EXERCISE OBJECTIVE
What you return must be the lines from the first one below through the one containing "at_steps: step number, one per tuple", exactly and with pictures excluded.

(RAW DATA)

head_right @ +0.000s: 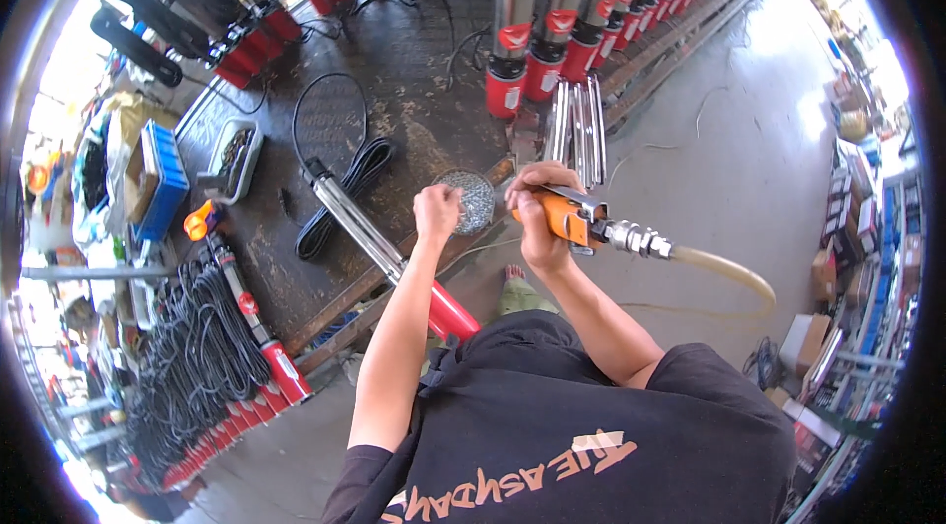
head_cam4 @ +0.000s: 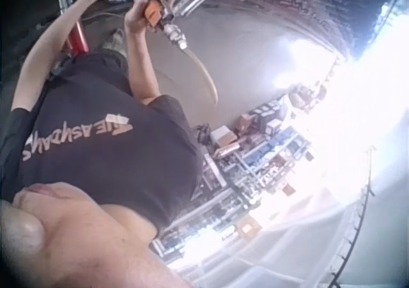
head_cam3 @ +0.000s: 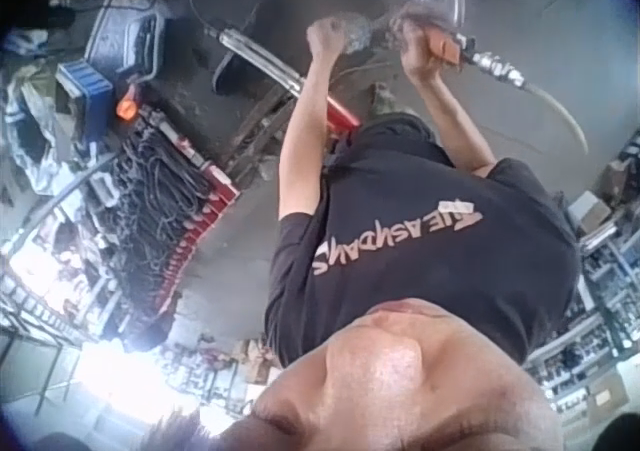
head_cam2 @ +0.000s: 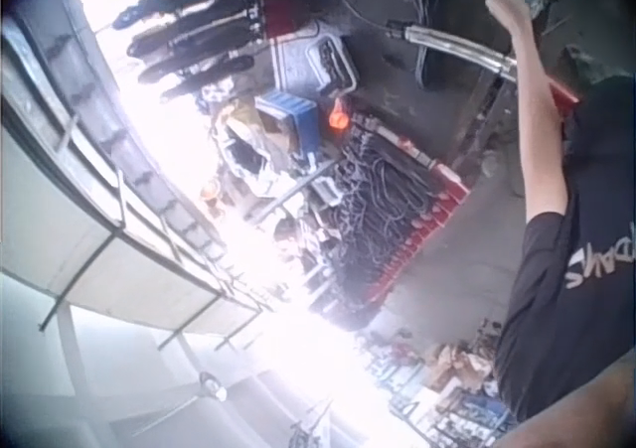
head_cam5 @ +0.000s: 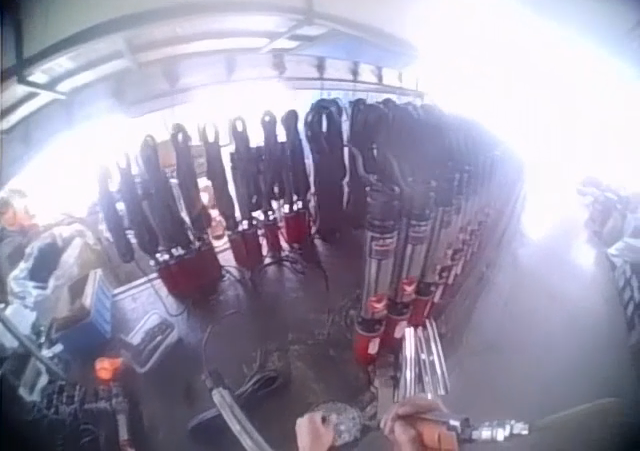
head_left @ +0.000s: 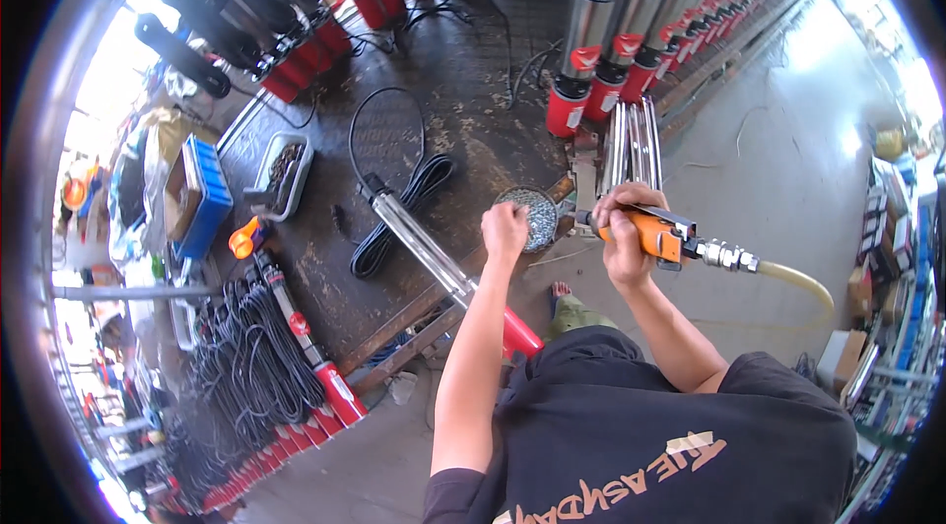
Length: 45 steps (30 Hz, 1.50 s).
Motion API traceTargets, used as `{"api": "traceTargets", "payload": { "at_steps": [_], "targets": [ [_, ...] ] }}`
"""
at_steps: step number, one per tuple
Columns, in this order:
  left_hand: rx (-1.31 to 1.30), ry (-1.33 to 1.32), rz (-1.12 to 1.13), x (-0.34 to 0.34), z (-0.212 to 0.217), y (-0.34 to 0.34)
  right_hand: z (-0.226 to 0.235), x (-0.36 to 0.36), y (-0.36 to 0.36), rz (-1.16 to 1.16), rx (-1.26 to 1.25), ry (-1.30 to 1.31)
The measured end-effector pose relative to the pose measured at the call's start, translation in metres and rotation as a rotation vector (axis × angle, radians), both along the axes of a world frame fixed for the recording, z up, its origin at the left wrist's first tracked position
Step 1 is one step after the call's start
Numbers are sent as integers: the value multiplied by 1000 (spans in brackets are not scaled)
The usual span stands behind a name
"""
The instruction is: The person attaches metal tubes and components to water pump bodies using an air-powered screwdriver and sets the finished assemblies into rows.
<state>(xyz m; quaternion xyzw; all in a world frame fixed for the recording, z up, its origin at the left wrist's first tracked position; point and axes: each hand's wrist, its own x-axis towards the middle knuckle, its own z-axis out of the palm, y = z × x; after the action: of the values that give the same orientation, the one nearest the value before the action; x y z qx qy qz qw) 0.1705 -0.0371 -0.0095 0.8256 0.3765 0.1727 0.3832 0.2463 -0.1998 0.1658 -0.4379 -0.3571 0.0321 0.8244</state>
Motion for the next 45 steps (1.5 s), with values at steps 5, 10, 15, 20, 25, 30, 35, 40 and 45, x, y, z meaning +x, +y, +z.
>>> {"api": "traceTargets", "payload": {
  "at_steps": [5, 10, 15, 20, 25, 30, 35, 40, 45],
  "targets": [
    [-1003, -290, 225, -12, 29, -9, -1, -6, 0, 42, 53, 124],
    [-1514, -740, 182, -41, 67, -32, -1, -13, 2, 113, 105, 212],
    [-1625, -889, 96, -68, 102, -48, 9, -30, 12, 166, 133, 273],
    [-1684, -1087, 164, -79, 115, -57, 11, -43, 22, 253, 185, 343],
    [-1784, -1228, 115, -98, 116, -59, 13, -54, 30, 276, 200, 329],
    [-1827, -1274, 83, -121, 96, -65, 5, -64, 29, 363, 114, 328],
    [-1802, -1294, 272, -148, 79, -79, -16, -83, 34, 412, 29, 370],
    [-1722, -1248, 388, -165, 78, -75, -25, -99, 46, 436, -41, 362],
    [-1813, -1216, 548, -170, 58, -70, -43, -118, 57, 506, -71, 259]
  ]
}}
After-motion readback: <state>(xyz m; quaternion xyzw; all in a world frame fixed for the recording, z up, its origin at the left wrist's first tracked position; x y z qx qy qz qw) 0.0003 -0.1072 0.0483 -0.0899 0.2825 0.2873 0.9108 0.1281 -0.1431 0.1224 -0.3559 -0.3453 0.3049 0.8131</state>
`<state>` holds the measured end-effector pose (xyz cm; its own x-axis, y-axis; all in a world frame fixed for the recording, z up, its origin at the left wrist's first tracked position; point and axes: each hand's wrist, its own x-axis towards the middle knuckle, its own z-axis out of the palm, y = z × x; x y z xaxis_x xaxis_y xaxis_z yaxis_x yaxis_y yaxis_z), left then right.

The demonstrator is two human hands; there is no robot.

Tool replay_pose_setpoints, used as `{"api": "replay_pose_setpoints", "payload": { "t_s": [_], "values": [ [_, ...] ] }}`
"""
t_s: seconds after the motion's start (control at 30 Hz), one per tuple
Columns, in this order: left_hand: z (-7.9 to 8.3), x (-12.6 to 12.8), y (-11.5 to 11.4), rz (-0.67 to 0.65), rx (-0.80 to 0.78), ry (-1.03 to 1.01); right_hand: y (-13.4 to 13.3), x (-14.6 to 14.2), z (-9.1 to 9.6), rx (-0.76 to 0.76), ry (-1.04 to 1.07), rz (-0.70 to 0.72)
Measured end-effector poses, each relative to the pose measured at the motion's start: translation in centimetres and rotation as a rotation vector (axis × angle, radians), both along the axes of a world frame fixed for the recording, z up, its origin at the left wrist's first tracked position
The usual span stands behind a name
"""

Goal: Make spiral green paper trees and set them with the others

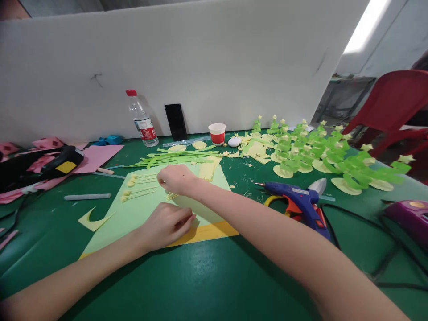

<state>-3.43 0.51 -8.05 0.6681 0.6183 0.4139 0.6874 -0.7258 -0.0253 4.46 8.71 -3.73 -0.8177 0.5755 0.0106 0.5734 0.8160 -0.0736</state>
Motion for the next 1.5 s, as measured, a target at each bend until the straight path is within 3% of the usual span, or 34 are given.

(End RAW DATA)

TASK ANSWER
head_right @ +0.000s: 
head_cam4 @ +0.000s: 
head_cam3 @ +0.000s: 
head_cam2 @ +0.000s: 
head_cam5 @ +0.000s: 
head_left @ +0.000s: 
Length: 45 steps (30 Hz, 1.50 s).
Motion API traceTargets, used as `{"api": "traceTargets", "payload": { "at_steps": [_], "targets": [ [_, ...] ] }}`
"""
at_steps: step number, one per tuple

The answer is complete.